[Exercise brief]:
How many lines in the entries below include the word "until"? Respond with the number only.

————

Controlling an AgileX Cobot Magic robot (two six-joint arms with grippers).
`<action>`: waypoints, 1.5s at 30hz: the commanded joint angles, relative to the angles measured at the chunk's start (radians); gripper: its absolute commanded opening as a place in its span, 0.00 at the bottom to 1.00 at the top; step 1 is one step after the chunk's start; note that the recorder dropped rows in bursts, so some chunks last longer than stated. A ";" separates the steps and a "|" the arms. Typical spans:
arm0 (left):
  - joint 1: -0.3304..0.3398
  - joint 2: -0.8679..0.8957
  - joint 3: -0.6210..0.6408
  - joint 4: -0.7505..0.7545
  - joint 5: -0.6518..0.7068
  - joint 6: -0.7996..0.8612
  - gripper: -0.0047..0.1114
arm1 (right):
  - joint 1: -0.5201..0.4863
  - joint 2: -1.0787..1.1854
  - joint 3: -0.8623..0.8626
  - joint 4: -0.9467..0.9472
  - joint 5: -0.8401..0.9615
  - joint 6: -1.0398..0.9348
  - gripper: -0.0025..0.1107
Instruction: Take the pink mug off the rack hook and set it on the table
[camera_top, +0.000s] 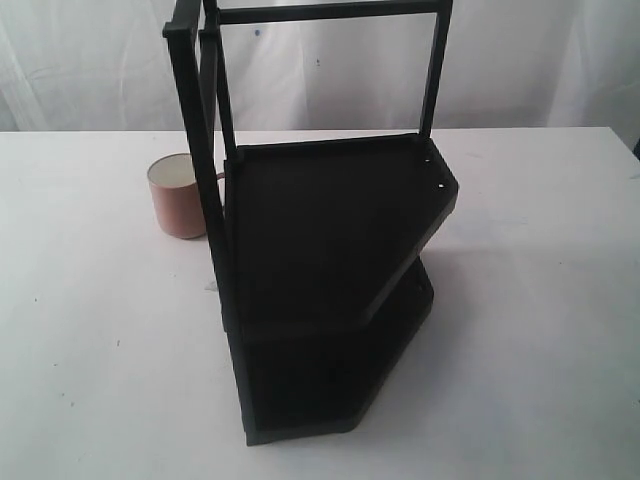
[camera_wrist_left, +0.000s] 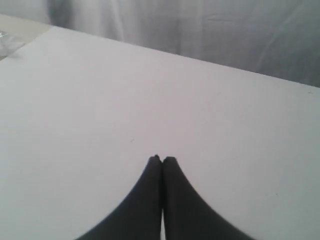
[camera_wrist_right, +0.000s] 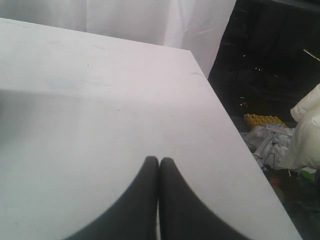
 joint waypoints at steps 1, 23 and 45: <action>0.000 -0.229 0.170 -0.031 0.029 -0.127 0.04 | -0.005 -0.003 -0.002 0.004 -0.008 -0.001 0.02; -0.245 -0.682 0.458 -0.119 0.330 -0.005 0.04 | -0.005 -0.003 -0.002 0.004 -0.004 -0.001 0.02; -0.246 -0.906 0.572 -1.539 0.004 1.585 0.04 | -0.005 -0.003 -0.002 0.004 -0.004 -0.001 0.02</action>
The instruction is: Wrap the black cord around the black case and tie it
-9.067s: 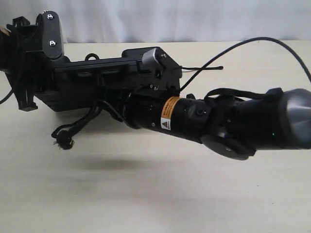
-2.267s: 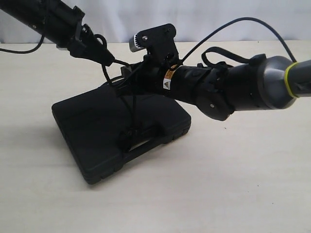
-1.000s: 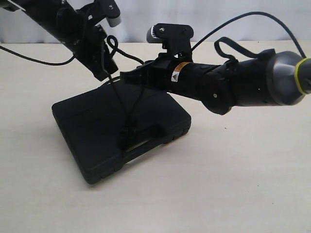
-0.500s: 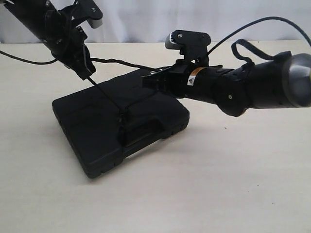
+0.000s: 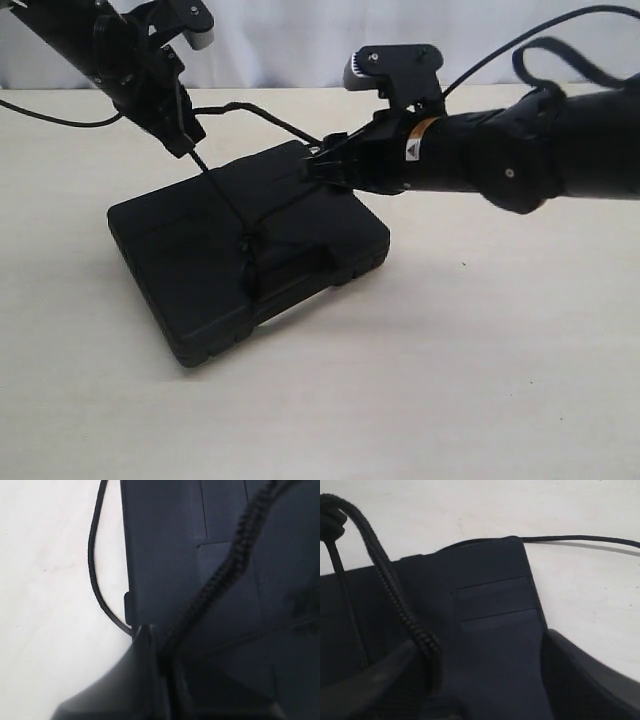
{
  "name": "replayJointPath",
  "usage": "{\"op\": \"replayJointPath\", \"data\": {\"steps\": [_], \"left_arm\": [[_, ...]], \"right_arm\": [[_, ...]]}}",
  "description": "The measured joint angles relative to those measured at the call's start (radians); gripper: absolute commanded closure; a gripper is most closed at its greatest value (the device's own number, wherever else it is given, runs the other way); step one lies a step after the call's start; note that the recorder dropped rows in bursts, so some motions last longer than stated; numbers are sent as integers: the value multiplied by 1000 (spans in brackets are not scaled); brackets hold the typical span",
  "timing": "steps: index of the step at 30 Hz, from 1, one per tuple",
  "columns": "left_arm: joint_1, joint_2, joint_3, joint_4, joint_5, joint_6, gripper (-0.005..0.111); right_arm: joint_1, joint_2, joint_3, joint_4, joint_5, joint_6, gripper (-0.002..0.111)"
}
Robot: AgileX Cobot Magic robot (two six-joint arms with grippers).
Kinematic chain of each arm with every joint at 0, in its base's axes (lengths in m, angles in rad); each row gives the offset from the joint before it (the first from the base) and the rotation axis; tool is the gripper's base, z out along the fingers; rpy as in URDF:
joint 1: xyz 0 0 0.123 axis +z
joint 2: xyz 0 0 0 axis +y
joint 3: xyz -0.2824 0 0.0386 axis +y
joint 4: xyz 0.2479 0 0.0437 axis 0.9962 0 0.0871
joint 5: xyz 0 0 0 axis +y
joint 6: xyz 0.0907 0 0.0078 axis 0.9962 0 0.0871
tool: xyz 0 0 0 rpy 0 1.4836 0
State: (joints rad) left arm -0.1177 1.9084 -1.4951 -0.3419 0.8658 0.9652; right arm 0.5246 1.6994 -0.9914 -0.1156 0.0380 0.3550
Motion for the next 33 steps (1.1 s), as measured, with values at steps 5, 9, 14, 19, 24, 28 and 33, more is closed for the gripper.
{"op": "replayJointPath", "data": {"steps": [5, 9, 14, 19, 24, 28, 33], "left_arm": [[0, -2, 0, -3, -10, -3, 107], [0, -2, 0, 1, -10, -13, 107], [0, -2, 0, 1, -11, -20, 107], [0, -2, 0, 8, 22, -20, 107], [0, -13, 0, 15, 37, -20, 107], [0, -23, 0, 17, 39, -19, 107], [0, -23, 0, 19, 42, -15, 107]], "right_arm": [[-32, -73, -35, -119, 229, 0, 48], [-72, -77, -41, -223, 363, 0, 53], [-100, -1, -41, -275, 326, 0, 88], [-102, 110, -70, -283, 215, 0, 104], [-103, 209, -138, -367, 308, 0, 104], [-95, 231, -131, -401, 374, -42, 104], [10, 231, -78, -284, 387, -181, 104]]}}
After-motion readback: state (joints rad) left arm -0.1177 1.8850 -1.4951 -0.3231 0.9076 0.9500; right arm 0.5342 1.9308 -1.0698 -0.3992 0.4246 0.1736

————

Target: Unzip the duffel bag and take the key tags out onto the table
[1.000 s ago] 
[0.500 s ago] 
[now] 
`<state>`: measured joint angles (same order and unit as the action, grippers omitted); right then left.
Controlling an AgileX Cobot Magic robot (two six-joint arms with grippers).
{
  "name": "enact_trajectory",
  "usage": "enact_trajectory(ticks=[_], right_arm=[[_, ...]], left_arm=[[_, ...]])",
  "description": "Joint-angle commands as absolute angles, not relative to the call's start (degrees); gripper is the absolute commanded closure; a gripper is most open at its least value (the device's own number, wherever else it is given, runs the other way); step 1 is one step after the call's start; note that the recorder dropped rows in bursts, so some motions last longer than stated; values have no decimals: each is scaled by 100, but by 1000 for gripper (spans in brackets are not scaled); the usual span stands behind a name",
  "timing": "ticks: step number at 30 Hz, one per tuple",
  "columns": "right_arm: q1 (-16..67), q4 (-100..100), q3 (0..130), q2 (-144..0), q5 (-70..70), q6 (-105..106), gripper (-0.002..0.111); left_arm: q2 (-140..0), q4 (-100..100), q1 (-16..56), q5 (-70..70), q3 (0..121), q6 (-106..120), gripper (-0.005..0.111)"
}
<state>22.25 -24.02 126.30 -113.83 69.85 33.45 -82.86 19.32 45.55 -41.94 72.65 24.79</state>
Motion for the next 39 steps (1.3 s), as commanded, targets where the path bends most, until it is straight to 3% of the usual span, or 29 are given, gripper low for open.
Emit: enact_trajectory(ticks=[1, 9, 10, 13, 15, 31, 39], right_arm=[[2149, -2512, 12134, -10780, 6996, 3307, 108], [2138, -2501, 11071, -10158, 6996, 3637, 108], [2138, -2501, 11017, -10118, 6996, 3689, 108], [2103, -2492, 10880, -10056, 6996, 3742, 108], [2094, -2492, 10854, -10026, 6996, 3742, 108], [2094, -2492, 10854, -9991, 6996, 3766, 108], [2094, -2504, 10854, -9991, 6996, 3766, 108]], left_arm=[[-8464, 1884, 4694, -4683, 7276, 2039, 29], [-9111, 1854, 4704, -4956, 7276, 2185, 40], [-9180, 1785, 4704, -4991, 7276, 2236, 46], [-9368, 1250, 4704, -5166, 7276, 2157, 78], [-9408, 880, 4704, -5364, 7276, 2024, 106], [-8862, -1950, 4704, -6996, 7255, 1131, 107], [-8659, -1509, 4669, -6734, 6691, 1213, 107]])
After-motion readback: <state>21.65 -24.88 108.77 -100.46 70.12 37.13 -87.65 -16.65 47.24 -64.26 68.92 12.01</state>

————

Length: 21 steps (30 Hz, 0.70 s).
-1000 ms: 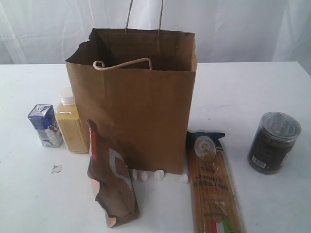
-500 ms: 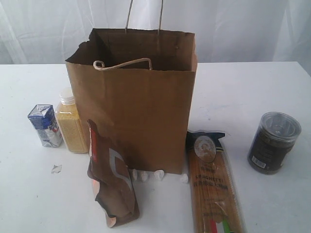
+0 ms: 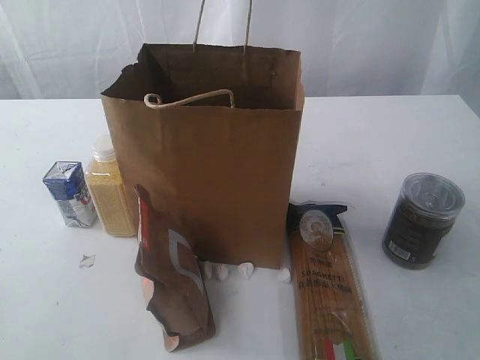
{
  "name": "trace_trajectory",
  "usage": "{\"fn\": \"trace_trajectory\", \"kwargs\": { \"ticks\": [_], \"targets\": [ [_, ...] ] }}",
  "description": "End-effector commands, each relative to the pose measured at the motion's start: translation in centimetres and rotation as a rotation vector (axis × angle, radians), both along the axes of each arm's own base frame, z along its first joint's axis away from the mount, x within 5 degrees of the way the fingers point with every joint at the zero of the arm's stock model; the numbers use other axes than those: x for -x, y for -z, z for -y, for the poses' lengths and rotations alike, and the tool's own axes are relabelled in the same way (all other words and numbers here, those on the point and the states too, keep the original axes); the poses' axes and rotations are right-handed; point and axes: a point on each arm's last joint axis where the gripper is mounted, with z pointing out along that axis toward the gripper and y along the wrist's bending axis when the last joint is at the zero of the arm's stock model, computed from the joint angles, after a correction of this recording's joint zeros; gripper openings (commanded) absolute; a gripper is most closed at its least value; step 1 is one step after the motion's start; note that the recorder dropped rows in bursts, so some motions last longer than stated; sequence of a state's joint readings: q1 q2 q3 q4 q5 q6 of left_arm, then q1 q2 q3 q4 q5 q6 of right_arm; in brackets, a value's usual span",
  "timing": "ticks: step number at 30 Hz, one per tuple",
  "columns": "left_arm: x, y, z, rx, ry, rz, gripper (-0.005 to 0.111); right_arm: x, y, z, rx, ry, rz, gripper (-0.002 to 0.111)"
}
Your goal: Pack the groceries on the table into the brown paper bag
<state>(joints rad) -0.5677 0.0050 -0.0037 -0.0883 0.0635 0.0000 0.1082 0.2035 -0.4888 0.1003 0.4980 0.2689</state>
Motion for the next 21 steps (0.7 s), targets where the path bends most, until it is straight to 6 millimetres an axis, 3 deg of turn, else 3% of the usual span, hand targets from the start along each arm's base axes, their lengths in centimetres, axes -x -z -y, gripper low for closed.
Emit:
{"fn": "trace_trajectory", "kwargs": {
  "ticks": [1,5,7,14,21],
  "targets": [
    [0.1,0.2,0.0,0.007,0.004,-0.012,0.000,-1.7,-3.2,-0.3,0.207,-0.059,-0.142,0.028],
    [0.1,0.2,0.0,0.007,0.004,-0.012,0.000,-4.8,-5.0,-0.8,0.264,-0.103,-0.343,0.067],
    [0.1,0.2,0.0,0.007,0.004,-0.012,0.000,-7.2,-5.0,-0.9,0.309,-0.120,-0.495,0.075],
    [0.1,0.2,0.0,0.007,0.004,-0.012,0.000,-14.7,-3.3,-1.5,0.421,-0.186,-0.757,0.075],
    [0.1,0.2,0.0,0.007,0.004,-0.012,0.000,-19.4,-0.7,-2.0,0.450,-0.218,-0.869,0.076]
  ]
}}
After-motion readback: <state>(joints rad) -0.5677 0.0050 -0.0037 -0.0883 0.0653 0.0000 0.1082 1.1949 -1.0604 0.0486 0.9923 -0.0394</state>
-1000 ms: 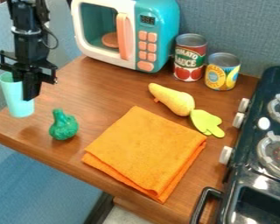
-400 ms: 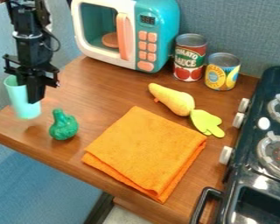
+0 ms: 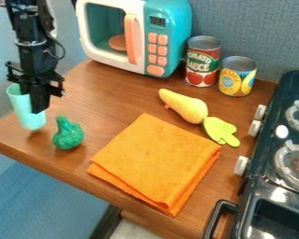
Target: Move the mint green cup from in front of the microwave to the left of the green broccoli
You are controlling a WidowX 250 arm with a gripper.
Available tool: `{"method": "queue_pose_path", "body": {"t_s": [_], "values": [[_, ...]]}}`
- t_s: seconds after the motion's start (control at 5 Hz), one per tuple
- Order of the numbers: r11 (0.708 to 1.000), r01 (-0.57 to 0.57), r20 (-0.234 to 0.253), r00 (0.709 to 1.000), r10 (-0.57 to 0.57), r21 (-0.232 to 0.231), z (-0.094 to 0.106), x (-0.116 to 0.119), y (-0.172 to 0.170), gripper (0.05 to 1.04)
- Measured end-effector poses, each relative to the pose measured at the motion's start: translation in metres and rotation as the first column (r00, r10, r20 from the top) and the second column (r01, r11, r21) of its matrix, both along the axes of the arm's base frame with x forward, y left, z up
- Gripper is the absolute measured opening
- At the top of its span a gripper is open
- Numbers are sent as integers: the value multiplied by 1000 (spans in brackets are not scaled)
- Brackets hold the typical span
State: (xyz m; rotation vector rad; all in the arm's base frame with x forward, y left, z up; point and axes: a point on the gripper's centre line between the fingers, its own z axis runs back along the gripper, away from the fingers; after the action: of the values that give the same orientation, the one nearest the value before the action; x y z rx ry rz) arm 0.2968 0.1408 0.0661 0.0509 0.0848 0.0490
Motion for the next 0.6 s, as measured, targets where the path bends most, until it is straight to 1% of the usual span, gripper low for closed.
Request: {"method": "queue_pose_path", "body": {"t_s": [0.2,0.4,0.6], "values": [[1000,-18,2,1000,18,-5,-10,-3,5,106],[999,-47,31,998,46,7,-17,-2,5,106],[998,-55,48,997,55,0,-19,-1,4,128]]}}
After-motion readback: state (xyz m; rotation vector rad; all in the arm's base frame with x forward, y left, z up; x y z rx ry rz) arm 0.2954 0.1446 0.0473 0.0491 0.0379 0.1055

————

[Result of this exercise]:
3